● Extracted data:

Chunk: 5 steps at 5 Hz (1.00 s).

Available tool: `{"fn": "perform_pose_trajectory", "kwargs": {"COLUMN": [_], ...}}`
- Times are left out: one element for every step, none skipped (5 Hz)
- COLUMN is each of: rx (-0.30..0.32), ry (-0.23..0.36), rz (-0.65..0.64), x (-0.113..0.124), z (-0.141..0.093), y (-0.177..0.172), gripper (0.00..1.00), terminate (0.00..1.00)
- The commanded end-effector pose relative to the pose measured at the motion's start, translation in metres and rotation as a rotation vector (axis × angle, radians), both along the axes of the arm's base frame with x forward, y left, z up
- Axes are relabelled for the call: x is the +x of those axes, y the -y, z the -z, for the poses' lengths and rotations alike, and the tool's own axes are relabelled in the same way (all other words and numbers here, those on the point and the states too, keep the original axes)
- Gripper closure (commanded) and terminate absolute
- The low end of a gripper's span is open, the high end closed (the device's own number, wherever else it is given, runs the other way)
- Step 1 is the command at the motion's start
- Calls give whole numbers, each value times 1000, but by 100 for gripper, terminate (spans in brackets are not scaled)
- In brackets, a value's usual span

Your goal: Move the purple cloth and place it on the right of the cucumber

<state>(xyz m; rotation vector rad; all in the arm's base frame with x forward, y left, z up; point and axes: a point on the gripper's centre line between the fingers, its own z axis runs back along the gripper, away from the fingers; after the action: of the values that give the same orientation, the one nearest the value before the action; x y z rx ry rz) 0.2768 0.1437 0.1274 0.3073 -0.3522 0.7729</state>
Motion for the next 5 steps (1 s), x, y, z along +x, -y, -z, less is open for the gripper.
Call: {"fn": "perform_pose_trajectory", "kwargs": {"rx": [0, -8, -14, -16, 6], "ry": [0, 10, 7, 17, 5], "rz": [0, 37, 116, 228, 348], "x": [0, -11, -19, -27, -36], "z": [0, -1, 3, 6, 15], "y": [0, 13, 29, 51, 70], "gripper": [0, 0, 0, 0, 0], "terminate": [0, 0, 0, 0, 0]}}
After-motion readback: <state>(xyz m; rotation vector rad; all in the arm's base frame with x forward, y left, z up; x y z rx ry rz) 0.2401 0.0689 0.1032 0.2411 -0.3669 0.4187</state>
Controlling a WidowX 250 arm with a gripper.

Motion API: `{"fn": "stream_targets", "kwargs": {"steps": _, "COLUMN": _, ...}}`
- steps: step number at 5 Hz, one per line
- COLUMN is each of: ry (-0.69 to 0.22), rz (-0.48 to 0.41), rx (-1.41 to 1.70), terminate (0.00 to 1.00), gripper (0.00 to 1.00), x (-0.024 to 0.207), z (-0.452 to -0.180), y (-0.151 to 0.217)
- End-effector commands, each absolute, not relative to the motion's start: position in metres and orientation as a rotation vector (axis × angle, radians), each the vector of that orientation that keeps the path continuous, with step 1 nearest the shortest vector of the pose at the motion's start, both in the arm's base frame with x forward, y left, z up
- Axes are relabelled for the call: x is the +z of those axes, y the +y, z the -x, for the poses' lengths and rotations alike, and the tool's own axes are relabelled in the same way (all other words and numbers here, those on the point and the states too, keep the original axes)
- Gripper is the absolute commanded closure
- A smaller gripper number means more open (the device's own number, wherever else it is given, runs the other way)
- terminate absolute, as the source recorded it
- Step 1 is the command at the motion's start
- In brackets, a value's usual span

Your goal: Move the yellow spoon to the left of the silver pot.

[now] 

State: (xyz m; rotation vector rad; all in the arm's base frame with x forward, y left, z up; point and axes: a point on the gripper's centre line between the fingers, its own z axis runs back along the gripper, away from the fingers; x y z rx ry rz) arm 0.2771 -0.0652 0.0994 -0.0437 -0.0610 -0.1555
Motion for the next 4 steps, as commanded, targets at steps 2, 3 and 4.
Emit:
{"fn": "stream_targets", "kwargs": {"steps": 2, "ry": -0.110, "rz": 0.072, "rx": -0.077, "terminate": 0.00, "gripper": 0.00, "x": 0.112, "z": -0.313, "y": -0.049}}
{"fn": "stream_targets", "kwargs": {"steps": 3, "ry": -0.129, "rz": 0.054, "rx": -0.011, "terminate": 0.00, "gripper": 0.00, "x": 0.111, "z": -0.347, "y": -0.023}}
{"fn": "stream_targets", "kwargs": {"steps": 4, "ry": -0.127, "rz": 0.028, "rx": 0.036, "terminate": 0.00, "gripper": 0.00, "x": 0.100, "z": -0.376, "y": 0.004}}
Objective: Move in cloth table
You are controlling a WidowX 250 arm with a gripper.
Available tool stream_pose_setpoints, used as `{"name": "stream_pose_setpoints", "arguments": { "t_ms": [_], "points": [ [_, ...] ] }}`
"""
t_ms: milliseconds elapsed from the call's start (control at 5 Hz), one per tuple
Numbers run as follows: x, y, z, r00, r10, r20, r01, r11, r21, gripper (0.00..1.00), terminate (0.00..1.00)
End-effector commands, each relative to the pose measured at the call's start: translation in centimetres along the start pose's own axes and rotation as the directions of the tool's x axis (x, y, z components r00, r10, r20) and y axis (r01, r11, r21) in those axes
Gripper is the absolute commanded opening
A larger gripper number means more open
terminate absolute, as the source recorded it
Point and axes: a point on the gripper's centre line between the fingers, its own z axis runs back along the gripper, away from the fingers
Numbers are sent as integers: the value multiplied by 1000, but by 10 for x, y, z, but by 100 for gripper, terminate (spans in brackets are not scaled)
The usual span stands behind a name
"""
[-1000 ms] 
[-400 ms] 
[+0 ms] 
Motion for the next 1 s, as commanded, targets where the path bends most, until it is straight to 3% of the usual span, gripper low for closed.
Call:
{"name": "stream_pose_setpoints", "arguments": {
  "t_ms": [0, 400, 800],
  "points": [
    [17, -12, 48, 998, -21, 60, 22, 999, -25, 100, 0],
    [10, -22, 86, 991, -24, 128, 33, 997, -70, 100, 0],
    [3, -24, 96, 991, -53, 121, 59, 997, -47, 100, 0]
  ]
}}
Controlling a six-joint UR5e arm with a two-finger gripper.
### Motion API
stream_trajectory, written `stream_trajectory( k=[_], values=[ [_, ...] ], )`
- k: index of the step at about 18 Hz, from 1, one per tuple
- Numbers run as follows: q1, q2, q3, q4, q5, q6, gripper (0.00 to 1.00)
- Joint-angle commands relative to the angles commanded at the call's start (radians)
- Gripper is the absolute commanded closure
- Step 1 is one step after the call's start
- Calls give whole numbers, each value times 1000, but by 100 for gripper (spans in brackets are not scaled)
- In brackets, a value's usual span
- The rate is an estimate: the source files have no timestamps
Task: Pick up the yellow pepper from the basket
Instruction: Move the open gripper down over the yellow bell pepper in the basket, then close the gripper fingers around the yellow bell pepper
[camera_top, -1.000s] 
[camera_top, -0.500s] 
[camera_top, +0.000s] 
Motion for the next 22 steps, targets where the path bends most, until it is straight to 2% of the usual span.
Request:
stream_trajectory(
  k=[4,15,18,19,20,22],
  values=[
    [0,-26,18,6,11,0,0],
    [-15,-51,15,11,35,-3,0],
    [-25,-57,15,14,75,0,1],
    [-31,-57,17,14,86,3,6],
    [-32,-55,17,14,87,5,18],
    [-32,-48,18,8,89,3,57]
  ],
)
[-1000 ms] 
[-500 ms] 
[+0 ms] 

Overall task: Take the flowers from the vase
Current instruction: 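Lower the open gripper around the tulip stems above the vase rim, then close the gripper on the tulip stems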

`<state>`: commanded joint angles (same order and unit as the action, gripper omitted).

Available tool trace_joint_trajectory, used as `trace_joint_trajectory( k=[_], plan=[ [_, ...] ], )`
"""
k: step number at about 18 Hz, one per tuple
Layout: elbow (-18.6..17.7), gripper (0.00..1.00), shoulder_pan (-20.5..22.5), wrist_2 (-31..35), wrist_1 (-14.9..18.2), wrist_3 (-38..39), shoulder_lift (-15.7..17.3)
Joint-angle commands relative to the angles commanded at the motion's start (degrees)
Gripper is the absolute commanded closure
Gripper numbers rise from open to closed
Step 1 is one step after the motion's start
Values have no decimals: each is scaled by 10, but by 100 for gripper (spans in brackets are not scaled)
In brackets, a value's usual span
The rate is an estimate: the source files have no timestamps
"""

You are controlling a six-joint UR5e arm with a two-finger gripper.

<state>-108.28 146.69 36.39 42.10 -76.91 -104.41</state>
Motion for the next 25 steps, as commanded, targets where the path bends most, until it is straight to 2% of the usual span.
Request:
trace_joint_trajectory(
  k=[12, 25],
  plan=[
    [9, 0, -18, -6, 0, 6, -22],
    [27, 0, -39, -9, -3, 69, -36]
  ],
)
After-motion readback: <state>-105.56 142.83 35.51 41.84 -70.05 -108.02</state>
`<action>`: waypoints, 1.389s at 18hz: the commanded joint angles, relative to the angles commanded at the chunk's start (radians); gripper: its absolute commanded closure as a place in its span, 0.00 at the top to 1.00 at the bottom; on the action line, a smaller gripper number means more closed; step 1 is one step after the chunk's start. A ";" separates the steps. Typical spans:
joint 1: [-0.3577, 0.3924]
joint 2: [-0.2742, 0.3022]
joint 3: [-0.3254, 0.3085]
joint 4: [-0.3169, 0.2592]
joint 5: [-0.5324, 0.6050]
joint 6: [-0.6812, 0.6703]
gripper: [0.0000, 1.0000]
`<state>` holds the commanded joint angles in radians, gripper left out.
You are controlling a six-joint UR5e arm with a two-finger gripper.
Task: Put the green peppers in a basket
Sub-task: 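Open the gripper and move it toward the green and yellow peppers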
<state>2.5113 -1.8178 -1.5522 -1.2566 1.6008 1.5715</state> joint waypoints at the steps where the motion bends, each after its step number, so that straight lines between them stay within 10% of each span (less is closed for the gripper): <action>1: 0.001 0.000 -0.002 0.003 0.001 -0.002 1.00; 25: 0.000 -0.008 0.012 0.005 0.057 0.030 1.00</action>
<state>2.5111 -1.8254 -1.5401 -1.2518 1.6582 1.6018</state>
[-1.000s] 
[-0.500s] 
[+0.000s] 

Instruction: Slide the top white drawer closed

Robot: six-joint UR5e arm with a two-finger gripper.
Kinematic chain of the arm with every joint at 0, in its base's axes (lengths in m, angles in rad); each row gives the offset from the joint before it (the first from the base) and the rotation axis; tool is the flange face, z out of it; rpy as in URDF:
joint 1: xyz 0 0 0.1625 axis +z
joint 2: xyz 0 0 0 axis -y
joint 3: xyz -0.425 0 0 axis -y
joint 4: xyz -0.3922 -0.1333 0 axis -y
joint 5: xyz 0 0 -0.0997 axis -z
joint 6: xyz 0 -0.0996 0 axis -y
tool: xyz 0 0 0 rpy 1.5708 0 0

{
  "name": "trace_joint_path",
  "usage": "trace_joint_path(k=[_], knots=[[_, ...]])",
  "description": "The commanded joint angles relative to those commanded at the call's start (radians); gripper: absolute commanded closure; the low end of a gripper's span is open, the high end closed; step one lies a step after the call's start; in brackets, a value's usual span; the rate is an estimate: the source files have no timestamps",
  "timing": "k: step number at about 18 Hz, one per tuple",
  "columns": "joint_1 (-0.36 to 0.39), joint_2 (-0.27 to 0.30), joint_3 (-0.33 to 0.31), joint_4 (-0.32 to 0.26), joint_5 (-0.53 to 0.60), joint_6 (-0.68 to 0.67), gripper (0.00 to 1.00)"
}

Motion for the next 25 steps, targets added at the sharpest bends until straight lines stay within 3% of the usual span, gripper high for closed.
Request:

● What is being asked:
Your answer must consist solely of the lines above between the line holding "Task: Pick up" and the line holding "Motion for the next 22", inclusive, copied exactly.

● Response box:
Task: Pick up the yellow pepper from the basket
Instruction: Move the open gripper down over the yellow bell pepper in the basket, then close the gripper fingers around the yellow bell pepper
[camera_top, -1.000s] 
[camera_top, -0.500s] 
[camera_top, +0.000s] 
Motion for the next 22 steps, targets where the path bends most, until it is straight to 2% of the usual span.

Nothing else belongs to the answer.